Taxis are cheap, but know what you’re getting into
If you don’t have a rental car, taxis are a cheap and convenient way to get around in cities like Windhoek, Swakopmund and Walvis Bay. To operate legally, taxis must have a government registration. But that doesn’t stop anyone with a car from driving a “pirate taxi” in search of a fare. Sometimes these pirate taxis pick up more passengers during your ride. Ask your accommodations or tour operator to call a taxi for you or to recommend a reputable taxi company.

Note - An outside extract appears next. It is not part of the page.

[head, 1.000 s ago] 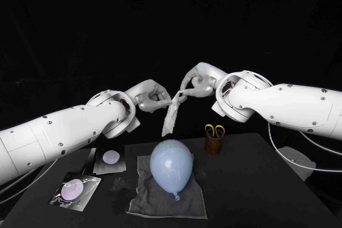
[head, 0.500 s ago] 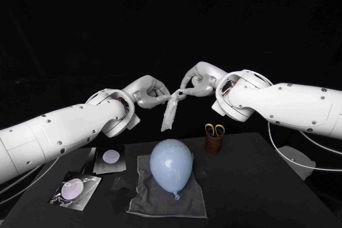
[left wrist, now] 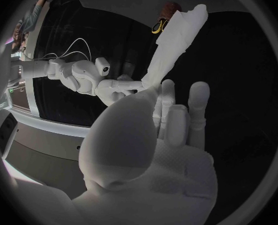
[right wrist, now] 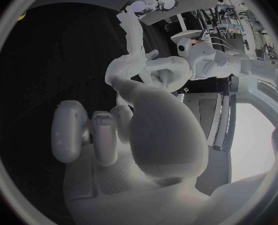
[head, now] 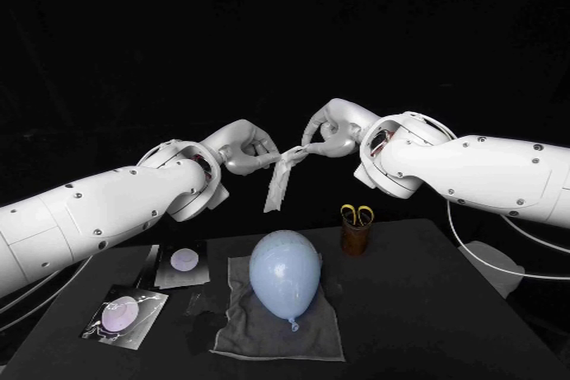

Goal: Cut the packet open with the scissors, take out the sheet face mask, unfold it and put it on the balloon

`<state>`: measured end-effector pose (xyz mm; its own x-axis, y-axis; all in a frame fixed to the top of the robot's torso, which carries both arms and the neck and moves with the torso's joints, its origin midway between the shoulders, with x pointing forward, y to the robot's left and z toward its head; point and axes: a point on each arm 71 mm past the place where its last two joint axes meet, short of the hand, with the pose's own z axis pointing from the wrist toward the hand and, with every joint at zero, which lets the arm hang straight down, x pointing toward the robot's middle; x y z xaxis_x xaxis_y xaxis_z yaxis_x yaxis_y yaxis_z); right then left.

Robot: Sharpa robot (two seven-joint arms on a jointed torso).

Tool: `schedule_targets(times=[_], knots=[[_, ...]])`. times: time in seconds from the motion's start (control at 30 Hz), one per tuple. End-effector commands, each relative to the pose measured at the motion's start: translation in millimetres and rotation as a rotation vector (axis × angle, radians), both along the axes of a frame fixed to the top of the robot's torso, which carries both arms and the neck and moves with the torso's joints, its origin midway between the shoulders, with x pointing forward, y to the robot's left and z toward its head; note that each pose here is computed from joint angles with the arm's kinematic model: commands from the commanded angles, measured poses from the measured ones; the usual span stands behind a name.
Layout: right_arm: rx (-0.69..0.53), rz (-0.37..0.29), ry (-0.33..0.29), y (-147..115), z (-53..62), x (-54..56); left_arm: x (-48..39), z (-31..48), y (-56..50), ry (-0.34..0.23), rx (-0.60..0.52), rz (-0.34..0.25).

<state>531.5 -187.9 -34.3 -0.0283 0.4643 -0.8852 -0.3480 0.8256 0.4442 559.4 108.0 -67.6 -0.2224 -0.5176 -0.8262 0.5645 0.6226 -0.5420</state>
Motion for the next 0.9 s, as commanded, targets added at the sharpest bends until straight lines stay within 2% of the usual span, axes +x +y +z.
schedule_targets(times=[0.03,0.4,0.6,0.8,0.9], knots=[[-0.048,0.02,-0.04,3,3.5,0.8,-1.0,0.8,-4.7,-0.007,0.074,-0.01],[-0.067,0.053,-0.031,15,1.5,1.1,-2.2,2.7,-8.1,-0.012,0.087,-0.012],[-0.069,0.075,-0.018,25,-4.1,-1.3,-3.6,-2.3,-10.8,-0.004,0.121,-0.011],[-0.069,0.081,-0.01,29,-8.1,-2.7,-8.2,-3.2,-15.5,-0.035,0.15,-0.026],[-0.07,0.068,-0.013,27,-8.5,-1.5,-8.6,-2.9,-13.8,-0.036,0.153,-0.02]])
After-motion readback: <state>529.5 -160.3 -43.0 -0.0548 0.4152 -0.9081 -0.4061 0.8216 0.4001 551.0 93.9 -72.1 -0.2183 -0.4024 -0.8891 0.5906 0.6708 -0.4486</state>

Before getting in the taxi, know your destination or ask the driver if they know how to get there, and always negotiate the fare in advance. Taxis don’t take credit cards, so make sure you have exact change because often drivers can’t break big bills and will require you to stop somewhere to get change. While riding in the cab, never place your bag or other belongings on the seat next to an open window; at a stop light someone in the street could reach in and snatch it.
Be prepared for the heat, but don’t forget there’s a rainy season too
Namibia boasts on average 300 days of sunshine per year, with high temperatures no matter the season. Expect summer temperatures to reach 40°C (104°F), while winter temperatures hover around 25°C (77°F).
The coastal area, where the Namib Desert is located, is the driest region, as is the Kalahari Desert in the south. The air is humid and can get quite foggy along the coast, particularly in the early hours of the day. The northeast is the rainiest area of the country, with an average of 50 to 60cm (20 to 23.5 inches) of rainfall per year. The peak of the rainy season is from January to March.
Dress in earth tones
Keep your wardrobe for Namibia simple and practical. If you’re going on safari, muted earth colors such as beige, khaki and olive green are best because they blend into the environment. During a safari, particularly a walking one, avoid wearing bright or colorful clothing and perfume. Long sleeves protect you not only from the sun but also from mosquitoes and other insects. Shorts, T-shirts, comfortable pants and long skirts are a good bet for when you’re in town.
Pack a light jacket or sweater for early morning and evening outings, and a lightweight waterproof jacket in case of rain. Comfortable walking shoes are a must, as are hats and sunglasses. Don’t forget sunscreen, swimwear, lip balm and moisturizer.